問題になっているTシャツは、画家フランツ・ヴュルベルが手がけたベルリン五輪のオリジナルポスターのデザインを大きくあしらったもの。月桂冠を着けた男性像が描かれ、その頭上に五輪マークがある。下部にはブランデンブルク門と、英語で「ドイツ ベルリン 1936年 五輪大会」の文字が記されている。

ベルリン市議会で緑の党会派のスポーツ政策担当報道官を務めるクララ・シュレドリヒ市議は、独DPA通信に対し、「1936年の大会は、ナチス政権の中心的な宣伝手段だった」と述べた。

シュレドリヒ氏はまた、IOCが「明らかに、自分たちの歴史について十分に検証していない」と非難。背景説明がないままで「この画像を選ぶのは問題だ。Tシャツにするには不適切だ」と述べた。

IOCはBBCに対し、「ナチスの宣伝に関する歴史的問題を当然理解している」としつつも、1936年ベルリン大会では「49の国から4483人の選手が参加し、149のメダル競技で競った」ことも記憶したいと述べた。

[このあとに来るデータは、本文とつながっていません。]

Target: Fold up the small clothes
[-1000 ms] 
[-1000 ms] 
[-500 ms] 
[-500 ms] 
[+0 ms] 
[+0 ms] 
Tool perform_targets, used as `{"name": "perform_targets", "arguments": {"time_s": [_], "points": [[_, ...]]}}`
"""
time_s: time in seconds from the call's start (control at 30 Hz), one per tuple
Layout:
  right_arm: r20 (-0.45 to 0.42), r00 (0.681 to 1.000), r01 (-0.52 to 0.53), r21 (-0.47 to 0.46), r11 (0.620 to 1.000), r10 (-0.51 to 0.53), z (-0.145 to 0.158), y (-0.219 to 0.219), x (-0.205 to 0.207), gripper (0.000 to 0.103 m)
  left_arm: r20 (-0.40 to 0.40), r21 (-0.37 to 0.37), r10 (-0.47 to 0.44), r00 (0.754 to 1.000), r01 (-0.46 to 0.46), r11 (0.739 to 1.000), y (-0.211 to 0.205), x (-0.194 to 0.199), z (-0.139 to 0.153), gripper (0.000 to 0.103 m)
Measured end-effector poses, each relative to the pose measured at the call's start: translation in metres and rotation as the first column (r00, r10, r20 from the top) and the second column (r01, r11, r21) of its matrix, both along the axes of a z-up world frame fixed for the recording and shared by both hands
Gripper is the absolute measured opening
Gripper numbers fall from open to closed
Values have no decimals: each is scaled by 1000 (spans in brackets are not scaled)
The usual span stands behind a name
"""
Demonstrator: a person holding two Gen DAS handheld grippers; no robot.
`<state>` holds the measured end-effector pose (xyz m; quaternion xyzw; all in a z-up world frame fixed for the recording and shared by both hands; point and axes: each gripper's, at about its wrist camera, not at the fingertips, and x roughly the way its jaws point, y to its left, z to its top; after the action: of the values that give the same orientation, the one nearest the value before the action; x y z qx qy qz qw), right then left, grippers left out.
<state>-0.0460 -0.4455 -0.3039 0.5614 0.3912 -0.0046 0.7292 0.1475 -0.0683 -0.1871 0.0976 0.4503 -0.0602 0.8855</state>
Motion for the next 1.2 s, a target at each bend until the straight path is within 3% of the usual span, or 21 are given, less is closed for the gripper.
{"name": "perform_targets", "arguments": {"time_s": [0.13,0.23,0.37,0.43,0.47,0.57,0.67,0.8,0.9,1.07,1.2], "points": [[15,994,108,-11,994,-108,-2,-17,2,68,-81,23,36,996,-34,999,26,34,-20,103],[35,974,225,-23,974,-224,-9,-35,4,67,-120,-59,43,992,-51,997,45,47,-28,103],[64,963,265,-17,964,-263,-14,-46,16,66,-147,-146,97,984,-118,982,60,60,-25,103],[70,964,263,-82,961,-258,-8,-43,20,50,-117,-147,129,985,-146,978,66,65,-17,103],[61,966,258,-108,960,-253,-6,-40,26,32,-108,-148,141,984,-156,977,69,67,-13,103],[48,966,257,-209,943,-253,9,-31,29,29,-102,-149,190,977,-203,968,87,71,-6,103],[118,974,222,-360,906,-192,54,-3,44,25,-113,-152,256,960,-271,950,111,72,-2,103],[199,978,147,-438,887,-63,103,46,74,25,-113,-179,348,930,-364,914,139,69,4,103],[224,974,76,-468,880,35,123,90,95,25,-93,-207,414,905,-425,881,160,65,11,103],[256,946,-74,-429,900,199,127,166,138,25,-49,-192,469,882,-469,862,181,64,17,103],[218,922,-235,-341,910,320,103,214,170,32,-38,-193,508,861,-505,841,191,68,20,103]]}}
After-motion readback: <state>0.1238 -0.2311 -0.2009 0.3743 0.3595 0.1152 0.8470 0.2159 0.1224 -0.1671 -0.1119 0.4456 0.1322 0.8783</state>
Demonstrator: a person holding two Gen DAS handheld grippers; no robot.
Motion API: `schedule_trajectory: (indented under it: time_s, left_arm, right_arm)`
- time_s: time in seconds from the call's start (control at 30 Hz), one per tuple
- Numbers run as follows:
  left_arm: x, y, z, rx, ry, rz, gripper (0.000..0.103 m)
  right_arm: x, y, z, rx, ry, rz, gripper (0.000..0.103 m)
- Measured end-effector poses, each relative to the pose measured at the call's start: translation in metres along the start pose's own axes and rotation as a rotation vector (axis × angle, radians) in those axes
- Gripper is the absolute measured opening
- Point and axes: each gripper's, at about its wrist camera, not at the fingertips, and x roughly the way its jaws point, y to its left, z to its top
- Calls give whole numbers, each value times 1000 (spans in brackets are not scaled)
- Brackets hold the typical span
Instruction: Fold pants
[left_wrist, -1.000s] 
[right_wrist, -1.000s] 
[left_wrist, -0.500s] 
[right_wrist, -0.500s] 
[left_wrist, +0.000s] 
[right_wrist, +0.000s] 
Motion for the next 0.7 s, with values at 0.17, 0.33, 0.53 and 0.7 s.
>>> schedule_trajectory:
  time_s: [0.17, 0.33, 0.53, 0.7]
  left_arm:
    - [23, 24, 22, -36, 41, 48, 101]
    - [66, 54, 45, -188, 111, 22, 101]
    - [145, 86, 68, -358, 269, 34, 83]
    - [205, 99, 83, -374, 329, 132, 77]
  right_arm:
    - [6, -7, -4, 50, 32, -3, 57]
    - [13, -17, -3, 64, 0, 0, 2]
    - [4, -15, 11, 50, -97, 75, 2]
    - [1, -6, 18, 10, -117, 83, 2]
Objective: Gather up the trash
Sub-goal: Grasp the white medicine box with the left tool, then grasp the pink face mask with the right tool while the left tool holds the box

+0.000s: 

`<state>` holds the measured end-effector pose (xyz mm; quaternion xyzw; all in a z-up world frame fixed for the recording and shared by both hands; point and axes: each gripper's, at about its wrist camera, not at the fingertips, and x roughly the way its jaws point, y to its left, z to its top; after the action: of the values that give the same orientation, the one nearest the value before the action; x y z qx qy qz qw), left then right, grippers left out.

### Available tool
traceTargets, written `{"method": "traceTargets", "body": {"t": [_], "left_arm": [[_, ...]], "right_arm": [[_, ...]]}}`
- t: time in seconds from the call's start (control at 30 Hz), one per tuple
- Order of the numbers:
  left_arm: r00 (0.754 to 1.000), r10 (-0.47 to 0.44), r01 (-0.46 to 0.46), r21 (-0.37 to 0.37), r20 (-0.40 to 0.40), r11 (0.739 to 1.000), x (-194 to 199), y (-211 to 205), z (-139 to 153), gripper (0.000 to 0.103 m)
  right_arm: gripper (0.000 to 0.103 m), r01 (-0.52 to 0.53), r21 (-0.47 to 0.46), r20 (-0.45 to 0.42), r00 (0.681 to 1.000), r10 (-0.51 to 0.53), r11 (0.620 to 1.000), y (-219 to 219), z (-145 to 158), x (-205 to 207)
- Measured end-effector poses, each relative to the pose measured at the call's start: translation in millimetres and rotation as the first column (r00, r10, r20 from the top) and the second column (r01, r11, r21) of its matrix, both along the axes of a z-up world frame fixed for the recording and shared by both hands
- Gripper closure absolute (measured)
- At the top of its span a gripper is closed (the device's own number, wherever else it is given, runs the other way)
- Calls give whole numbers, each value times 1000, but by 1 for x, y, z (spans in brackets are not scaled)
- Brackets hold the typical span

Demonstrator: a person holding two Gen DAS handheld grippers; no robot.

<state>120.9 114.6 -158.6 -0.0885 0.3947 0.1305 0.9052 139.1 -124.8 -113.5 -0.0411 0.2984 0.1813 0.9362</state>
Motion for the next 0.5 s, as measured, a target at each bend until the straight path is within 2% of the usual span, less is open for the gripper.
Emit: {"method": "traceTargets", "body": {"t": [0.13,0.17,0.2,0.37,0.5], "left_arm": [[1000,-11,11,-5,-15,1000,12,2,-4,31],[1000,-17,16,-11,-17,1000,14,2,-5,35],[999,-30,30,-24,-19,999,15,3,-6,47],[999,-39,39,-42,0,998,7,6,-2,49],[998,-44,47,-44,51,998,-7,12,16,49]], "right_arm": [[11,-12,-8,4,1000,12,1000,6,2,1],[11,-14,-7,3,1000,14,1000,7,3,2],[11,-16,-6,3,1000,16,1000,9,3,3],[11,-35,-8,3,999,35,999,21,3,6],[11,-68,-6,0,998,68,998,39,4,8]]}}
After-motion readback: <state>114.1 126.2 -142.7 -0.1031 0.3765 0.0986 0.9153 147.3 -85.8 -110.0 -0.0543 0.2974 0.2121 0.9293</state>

「私たちは、130年にわたる五輪の芸術とデザインを称える『オリンピック・ヘリテージ・コレクション』を、一般向けに公開している。このシリーズでは、歴代大会のエンブレム、ピクトグラム、ポスター、マスコットを取り上げている」とIOCの広報担当者は述べた。

「その中には、世界を驚かせる競技成績を残した選手が多く含まれており、ジェシー・オーエンスもその一人だ」

アフリカ系アメリカ人の陸上選手ジェシー・オーエンスは、1936年大会で四つの金メダルを獲得し、ナチスが作り上げた「アーリア人の優越」という主張を打ち砕いた。

IOCの広報担当は、ベルリン大会の歴史的背景はローザンヌのオリンピック博物館で説明されていると話した。さらに、1936年大会のTシャツは限定数のみが製造・販売されたのだと説明した。